Today, the former schoolhouse serves as a place away from the traffic of the farm.

“I just really need a place that’s really secluded … when I got down here and we started renovating it, I started to realize that it was going to be a really nice place for people to come and just make things. The dream kind of came together while we were still renovating it,” she said.

The improvements included replacing all of the broken windows, and putting in a new wooden floor. More is planned for structure, including a storeroom for lumber and other supplies that she hopes will be completed this year.

Before she began Four Winds and established her own work space on the farm, she discovered that focusing on her canoe project provided refuge at a time that she needed it.

“I was going through a really hard time in my life when I first started with the idea to build that canoe, and I don’t know what it was for sure. I don’t know what it was that made me feel like there was some kind of healing in doing it,” Dawne said. “But, I felt that by the time I was done building the canoe, I had worked through that bad place in my life, and I’ve heard other people describe that same experience.

“ Sometimes people don’t take advantage of the ability to work through something like that, because they don’t they have the tools, they don’t know how, and they don’t have a place for it,” she said. “So, besides being able to show people skills that are being lost, my hope is that I’m creating a kind of sanctuary or a place where people can come. It is a place to not just get away, but also to absorb yourself in something else and maybe work through something.”

Dawne has discovered that the wooden canoe she’s built is practically indestructible.

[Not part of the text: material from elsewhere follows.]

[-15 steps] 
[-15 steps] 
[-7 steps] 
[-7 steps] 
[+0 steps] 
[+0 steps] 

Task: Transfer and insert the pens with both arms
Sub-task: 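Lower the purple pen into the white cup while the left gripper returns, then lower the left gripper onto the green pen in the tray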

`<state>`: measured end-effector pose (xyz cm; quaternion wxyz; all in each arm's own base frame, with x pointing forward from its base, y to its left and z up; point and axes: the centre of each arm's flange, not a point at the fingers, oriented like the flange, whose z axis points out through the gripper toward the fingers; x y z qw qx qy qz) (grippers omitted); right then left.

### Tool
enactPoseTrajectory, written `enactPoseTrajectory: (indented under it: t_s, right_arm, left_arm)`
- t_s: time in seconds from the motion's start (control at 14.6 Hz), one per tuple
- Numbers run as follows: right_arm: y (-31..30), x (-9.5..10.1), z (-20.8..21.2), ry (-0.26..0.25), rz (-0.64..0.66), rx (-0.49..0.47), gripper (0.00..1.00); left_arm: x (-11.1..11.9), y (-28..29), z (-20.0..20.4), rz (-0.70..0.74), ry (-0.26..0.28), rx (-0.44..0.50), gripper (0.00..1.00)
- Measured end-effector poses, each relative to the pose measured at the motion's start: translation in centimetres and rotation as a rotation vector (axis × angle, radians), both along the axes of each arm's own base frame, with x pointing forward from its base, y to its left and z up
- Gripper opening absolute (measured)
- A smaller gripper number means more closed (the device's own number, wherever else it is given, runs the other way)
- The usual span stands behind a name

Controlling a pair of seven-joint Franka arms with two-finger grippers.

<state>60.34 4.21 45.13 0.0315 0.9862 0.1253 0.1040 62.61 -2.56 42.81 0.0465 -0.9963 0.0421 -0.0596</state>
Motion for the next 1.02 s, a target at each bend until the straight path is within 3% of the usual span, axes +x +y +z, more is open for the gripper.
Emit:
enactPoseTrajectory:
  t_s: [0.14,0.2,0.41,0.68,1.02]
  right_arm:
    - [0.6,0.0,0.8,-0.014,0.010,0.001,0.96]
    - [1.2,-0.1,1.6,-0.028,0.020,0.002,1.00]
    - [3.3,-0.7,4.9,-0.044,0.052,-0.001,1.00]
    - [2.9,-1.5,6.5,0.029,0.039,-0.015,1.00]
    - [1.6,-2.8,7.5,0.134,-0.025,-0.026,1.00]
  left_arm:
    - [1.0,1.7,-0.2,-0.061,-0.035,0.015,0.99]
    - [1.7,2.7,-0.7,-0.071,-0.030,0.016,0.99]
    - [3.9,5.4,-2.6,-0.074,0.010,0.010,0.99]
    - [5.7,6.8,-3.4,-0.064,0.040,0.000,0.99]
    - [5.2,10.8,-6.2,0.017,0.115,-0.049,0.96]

“I don’t think people realize how durable and strong they are … I always direct people to a You Tube video of this guy beating on his with a sledge hammer,” she said. “I’ve taken

mine out for six years now on wilderness trips, and just throw stuff in it, and drag it up on shore, and it’s still in just wonderful condition.”

She built her canoe out of western red cedar, using boards she picked out herself.

“I look for wood that has a nice grain, that I think will look nice, and that doesn’t have too many knots,” Dawne said.

The canoe building process included cutting the boards into strips that are a quarter inch thick, and adding a small groove on one side of the strips. The strips connect together as they are wrapped around a special form that bends them into the proper shape of a canoe. The wood is coated with fiberglass cloth – Dawne uses four coats – and the final product is very strong, durable and light canoe.

More than just a beautiful wooden product is realized at the completion of a project at Four Winds.

“You never know what’s going on in someone’s life. When you make something with your hands, no matter how small the thing is, you can take pride in it, and I think that’s a great thing to give people – the sense of pride in your work and making something beautiful,” Dawne said.